Captured over the past decade, the Spanish photographer’s first monograph represents a love letter to “the country, its people, the traditions, the architecture, the colours, all the nature – the desert, the wildlife, everything”
In 2012, somewhere among Mexico City’s flower markets, Guadalupe street altars and Luis Barragan’s elegant modernism, Pia Riverola arrived in what would become her “adopted homeland”. “Mexico is the place I arrived in a moment of my life when I was very vulnerable and insecure,” the Spanish photographer says today.
Shot over the course of a decade, her debut monograph Flechazo – which translates to ‘love at first sight’ – is her tribute to the country and all the life sewn into its fabric. “The inspiration is Mexico itself as a country, its people, the traditions, the architecture, the colours, all the nature – the desert, the wildlife, everything,” she says.
Although she was given a Minolta point-and-shoot camera by her grandfather as a child, it wasn’t until moving from Barcelona to Mexico that Riverola stepped into her own as a photographer. “Mexico was the way I was focusing … I started [getting] commissioned more for magazines and had this moment when I realised, ‘Oh wow, you’re now a photographer for real’.” Currently based in LA, Riverola has since built an extensive portfolio that boasts an impressive clientele, alongside a substantial Instagram following (at the time of writing, she has 257,000 followers). Having worked for the likes of WSJ, Nike and Google, her expansive oeuvre traverses genres of fashion, architecture, still life and travel photography with remarkable poise.

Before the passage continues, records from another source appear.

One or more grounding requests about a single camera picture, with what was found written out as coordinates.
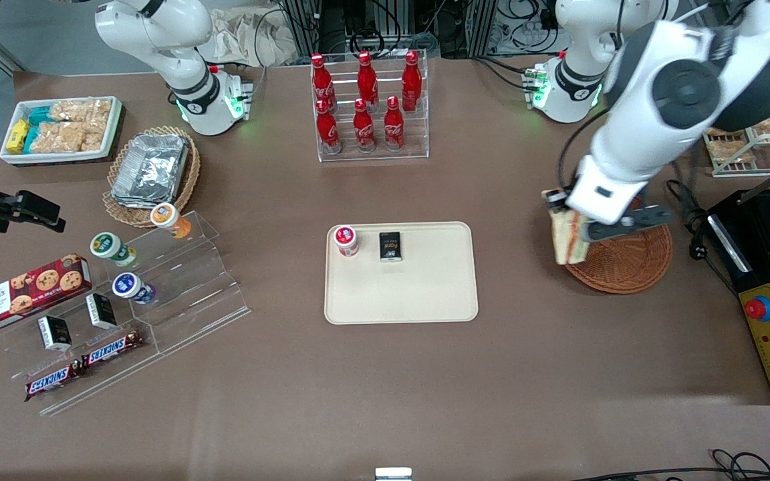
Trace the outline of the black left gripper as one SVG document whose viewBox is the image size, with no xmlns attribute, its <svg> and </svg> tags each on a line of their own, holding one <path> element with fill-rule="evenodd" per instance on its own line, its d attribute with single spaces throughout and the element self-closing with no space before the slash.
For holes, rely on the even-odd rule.
<svg viewBox="0 0 770 481">
<path fill-rule="evenodd" d="M 568 198 L 569 198 L 569 192 L 565 188 L 554 189 L 554 210 L 555 211 L 569 210 L 569 206 L 567 205 Z M 590 237 L 590 226 L 593 220 L 590 219 L 588 216 L 580 215 L 580 219 L 578 219 L 578 222 L 580 222 L 580 227 L 578 227 L 578 235 L 580 236 L 581 242 L 592 243 L 593 240 L 591 240 L 591 237 Z"/>
</svg>

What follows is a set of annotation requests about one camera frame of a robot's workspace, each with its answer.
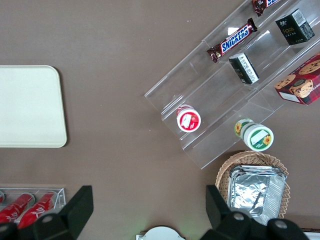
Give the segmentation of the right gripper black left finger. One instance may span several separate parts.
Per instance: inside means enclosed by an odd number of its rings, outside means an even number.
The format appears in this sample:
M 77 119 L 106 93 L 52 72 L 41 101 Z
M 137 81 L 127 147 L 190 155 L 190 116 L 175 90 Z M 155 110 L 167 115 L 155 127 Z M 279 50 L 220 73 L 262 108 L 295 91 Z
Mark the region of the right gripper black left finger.
M 94 210 L 93 188 L 83 185 L 58 213 L 40 217 L 33 224 L 36 240 L 76 240 Z

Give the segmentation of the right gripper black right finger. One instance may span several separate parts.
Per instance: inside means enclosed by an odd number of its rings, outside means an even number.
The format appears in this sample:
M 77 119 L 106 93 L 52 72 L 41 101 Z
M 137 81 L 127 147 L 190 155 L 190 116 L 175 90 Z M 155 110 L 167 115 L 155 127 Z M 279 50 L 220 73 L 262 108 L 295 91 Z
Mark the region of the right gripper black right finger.
M 215 185 L 207 185 L 205 209 L 211 224 L 202 240 L 248 240 L 252 221 L 239 211 L 231 211 Z

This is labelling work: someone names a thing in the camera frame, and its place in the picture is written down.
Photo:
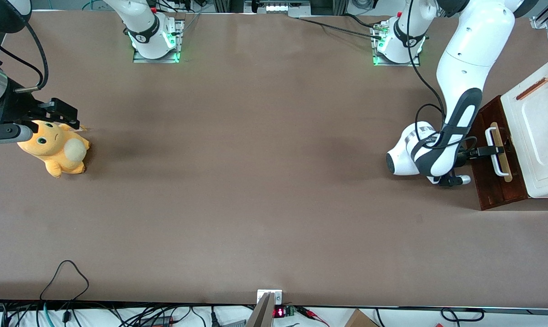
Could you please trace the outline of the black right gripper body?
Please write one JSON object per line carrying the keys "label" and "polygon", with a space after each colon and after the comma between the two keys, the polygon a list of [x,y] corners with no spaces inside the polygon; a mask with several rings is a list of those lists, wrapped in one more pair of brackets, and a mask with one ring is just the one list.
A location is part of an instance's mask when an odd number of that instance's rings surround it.
{"label": "black right gripper body", "polygon": [[13,80],[0,82],[0,124],[20,124],[22,121],[52,122],[47,112],[31,93],[15,93],[20,84]]}

The Mexico captured in Flechazo is sentimental, vibrant, and romantic. Quotidian moments carry striking emphasis, from a woman cleaning avocados with a parrot in hand to two poinsettias in a makeshift vase, using an empty jalapeño can. At the heart of her practice is a receptivity to the world and its rich multiplicity, which drives a fascination for the mundane. Aesthetically, her experimentation with colour, light and form produces shots that emulate the talent of the medium’s preceding colourists – Raghubir Singh and Joel Meyerowitz spring to mind.
“Every photo reflects a mood I was in, what something made me feel or what I was experiencing,” says Riverola. “It’s very nostalgic. There are photos from ten years ago and they capture a moment in my life when I was discovering something or discovering myself.” In Flechazo, the evocation of Mexico reflects Riverola’s embodied relationship with an elusive world and her transient self.

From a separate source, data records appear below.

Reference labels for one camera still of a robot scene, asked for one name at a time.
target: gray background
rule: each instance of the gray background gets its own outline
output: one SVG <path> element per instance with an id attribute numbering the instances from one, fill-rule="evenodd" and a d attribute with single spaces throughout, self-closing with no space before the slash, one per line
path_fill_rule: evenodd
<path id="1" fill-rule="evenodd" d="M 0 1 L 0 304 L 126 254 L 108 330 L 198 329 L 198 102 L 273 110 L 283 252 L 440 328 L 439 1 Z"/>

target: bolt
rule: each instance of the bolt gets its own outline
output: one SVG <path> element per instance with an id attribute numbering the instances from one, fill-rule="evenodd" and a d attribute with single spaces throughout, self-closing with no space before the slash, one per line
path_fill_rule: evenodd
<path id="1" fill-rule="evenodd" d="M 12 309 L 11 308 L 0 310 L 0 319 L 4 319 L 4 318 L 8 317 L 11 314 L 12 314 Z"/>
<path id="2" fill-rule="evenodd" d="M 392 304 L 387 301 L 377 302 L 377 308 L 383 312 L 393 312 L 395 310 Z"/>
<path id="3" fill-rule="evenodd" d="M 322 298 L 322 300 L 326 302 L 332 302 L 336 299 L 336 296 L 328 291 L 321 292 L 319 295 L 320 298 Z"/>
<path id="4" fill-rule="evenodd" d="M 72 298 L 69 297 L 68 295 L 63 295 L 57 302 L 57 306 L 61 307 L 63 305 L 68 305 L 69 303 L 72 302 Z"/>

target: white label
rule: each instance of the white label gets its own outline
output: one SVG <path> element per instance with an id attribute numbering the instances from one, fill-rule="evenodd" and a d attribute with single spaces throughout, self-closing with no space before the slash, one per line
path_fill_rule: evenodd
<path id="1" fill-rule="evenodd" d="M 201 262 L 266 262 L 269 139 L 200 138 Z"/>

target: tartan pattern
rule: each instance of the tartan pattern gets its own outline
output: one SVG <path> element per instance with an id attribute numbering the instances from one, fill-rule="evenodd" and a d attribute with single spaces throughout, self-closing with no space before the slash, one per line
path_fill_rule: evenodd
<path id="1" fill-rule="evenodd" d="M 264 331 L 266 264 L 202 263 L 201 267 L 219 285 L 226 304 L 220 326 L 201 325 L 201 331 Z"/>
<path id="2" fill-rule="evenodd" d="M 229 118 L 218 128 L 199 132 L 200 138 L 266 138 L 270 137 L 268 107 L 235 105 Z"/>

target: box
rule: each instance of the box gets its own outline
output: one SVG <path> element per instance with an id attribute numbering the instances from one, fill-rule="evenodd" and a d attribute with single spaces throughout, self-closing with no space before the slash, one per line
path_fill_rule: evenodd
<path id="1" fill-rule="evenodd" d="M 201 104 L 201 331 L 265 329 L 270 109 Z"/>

A poetic intermezzo written by her partner John Reagan appears in the middle of the book, giving existential voice to the images. Punctuating the prose with delicate irony, it echoes: “a map of the states drawn in my mind, my path, my friends and strangers made unstrange. Flowers blooming and fading, discovering new paths. New hours of the day. New lights. Old shadows.” As much as the book is a passionate ode to the country, it is equally a love letter to all the stages of growth Riverola experienced while journeying through Mexico; from nomad, to lover, and eventually to motherhood.
There is a distinct cinematic and musical quality to the book; hyphenated titles of Mexican cities form the chapters referencing classical movie titles, creating a storied rhythm. “It was very important to have a cinematic story, seeing the times go by, and reflecting all these different places,” she explains. Flechazo unfolds like an effervescent piece of jazz; opening shots of beaches in Mazunte and Baja croon tenderly, bringing the beat to a climax with the urban vibrance of Guadalajara and Mexico City which give way to the softer lulls and subdued tones in Ixtapa.
In almost every image there is a nod to Mexico’s ecology, particularly its flowers. Cars and cemeteries overflow with flora, a woman kneels in a yellow mess of Mexican marigolds and a sea of carmine petals envelop a group of men in the back of a pick-up truck. Elsewhere, other facets of the land are explored, from cerulean bodies of water, terracotta mountain ranges to pensive dusk skies.
Indeed, underpinning her creative practice, says Riverola, is a commitment to protecting these precious ecosystems. “My work could not exist without nature. It’s all about cherishing and paying homage to the land,” Riverola explains with a sense of urgency. “For me, preservation is so important. I hope that when people see the book they understand how all these marvellous places are not going to exist if we keep going down the path we are on.”
Flechazo by Pia Riverola is published by Homecoming Gallery and is out now.